_Exercise aim_
Gather each line of the records where "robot" appears.

Records contained in a dataset
= Beginning of Section =

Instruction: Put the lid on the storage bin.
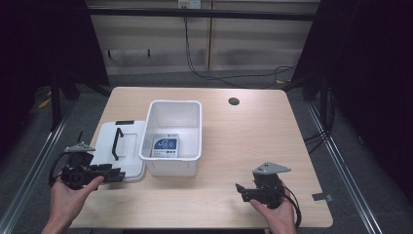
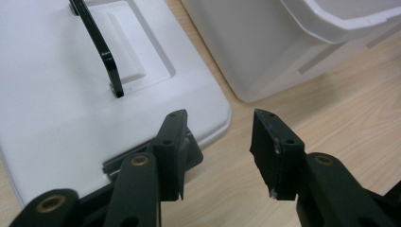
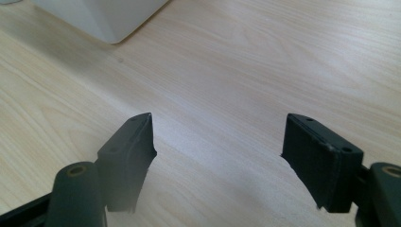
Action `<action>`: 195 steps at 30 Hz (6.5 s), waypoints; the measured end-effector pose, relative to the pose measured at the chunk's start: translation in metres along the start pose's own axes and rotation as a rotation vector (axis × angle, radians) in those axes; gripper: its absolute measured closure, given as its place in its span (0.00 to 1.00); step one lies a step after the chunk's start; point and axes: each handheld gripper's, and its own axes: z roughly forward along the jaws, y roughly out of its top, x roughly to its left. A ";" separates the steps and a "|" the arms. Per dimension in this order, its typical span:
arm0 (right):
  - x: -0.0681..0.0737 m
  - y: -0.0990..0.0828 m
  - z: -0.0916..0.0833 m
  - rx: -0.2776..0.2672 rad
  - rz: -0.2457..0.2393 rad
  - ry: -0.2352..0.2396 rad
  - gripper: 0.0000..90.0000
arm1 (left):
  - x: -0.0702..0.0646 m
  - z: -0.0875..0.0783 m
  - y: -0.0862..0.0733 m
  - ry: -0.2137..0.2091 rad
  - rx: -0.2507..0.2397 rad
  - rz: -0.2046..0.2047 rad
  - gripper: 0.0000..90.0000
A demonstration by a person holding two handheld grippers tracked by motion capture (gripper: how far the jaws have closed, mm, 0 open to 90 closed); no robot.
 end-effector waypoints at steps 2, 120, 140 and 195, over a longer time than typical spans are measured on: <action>0.000 0.000 0.000 -0.007 -0.005 0.002 0.28 | 0.002 0.000 0.004 -0.006 0.010 0.000 0.63; 0.009 0.000 0.008 0.065 -0.063 0.060 0.29 | 0.064 0.098 0.139 0.356 0.585 -0.375 0.92; 0.010 0.000 0.009 0.070 -0.070 0.059 0.29 | 0.066 0.095 0.136 0.352 0.584 -0.389 0.94; 0.012 0.001 0.011 0.080 -0.069 0.062 0.29 | 0.057 0.008 0.172 0.309 0.528 -0.340 0.94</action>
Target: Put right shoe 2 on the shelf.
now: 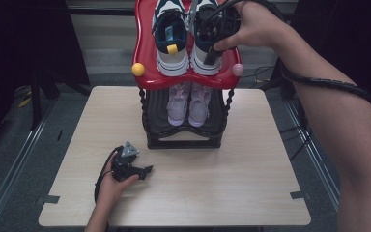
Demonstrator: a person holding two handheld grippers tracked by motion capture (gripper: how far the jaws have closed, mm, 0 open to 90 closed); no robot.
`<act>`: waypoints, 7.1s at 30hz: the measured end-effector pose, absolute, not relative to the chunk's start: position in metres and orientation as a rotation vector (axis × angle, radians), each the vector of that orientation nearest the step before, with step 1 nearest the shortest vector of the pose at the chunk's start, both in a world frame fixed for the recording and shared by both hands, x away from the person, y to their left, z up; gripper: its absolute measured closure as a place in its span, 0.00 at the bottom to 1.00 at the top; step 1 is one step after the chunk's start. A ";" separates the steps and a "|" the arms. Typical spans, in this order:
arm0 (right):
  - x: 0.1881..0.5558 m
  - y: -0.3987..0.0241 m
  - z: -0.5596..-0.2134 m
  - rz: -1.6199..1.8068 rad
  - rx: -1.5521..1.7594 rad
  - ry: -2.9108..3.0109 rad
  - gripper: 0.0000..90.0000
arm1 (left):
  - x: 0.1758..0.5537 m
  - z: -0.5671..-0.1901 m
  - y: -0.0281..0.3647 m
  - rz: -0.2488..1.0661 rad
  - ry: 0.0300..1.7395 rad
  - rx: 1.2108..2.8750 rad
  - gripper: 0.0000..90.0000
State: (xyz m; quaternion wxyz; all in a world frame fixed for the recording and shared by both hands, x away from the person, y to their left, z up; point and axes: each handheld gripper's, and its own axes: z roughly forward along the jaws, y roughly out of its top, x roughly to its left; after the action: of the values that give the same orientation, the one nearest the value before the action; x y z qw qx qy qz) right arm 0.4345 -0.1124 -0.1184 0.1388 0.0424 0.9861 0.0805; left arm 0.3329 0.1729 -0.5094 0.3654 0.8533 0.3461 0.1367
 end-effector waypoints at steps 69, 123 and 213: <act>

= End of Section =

_Solution for this task_
A demonstration by a person holding two handheld grippers tracked by motion capture (gripper: how far the jaws have closed, mm, 0 open to 90 closed); no robot.
Demonstrator: a person holding two handheld grippers tracked by motion capture (gripper: how far the jaws have closed, mm, 0 open to 90 closed); no robot.

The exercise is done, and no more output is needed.